Collection entries
####################
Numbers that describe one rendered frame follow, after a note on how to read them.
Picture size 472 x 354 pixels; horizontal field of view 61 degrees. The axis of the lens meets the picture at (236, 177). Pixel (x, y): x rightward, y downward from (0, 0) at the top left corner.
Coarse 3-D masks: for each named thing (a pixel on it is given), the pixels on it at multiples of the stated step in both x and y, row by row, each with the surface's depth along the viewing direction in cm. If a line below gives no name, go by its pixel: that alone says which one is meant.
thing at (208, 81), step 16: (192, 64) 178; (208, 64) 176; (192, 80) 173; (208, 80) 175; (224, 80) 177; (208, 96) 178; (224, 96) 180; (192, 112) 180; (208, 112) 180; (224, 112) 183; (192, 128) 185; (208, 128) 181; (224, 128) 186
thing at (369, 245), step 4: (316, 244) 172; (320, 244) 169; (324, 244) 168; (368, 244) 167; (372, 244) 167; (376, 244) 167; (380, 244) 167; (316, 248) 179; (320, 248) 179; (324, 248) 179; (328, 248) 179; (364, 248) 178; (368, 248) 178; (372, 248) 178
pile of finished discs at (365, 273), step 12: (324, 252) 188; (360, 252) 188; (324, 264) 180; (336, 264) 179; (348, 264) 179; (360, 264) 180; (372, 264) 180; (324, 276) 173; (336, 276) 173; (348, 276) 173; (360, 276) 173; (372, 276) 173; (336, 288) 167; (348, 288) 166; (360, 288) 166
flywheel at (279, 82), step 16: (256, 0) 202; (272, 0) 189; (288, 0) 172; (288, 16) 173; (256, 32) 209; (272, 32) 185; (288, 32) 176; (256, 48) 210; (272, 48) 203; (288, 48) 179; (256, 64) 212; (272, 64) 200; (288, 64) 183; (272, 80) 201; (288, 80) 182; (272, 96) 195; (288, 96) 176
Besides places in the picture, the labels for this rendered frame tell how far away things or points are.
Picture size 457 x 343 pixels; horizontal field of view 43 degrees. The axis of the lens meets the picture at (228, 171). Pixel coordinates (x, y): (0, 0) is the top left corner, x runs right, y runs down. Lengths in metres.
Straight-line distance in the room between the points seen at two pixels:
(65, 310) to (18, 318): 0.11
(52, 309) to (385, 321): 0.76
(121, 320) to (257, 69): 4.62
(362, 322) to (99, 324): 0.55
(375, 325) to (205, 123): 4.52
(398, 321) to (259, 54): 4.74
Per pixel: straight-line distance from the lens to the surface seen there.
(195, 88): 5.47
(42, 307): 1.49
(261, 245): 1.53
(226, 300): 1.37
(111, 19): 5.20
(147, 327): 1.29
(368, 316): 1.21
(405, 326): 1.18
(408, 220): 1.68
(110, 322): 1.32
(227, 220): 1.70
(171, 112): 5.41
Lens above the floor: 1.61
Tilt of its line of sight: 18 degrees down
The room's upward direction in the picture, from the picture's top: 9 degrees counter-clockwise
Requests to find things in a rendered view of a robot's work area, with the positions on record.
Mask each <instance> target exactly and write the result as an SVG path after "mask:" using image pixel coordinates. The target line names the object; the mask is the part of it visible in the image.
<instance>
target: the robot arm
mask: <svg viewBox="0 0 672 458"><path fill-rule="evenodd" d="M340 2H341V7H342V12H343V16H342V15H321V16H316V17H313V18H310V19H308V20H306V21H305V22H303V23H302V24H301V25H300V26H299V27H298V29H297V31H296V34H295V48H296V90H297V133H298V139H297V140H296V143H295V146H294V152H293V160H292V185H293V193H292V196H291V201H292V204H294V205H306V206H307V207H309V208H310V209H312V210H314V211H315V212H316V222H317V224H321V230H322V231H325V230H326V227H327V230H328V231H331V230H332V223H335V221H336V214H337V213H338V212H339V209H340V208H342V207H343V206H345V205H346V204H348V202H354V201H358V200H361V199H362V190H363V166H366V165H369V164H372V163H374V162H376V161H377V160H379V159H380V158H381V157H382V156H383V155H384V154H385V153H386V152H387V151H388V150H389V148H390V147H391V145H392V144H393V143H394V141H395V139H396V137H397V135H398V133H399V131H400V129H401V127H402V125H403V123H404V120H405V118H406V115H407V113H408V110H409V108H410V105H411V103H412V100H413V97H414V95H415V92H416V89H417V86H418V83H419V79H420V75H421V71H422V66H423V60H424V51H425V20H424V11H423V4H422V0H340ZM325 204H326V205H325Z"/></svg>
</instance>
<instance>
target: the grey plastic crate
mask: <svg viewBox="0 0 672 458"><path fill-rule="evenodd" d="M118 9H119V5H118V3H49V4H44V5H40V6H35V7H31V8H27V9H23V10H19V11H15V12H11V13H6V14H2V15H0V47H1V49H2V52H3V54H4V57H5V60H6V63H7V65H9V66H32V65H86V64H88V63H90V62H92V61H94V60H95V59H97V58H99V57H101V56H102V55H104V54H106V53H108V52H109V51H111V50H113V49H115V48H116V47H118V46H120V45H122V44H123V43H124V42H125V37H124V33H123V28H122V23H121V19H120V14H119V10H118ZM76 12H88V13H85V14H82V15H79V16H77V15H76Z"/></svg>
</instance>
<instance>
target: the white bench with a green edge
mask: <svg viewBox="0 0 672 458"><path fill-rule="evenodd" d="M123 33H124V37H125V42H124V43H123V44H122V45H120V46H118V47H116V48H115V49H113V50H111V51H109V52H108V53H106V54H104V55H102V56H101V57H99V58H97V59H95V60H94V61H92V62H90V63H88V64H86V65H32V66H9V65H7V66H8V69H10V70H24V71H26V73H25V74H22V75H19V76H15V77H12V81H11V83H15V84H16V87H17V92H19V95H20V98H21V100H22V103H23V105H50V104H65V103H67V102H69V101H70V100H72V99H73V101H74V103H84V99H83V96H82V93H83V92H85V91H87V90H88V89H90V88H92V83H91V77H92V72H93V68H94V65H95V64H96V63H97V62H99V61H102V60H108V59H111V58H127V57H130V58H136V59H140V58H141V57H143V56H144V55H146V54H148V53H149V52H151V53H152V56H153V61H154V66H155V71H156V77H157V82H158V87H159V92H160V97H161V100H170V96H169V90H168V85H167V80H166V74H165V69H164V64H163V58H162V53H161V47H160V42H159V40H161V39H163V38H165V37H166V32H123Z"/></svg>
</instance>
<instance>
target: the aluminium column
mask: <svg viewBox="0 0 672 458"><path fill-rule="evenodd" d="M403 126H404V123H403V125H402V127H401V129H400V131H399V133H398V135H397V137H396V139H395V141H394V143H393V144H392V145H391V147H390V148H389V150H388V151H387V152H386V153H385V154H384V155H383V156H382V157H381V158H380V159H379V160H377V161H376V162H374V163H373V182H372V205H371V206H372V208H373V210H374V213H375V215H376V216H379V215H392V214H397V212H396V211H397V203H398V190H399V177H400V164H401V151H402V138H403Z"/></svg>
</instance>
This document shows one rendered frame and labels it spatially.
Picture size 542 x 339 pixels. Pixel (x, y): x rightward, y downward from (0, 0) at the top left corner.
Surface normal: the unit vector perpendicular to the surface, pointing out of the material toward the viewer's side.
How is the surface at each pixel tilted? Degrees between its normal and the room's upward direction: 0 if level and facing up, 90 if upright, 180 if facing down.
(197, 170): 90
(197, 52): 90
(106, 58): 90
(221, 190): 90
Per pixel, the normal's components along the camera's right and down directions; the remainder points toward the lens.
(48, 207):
####################
What you need to do
Among the entries above, copy exactly only the lines starting with the one containing "Picture size 542" and going through the one containing "Surface normal: the", both ends included.

Answer to this exercise
Picture size 542 x 339 pixels. Pixel (x, y): x rightward, y downward from (0, 0) at the top left corner.
Surface normal: the unit vector perpendicular to the surface, pointing out of the material toward the viewer's side.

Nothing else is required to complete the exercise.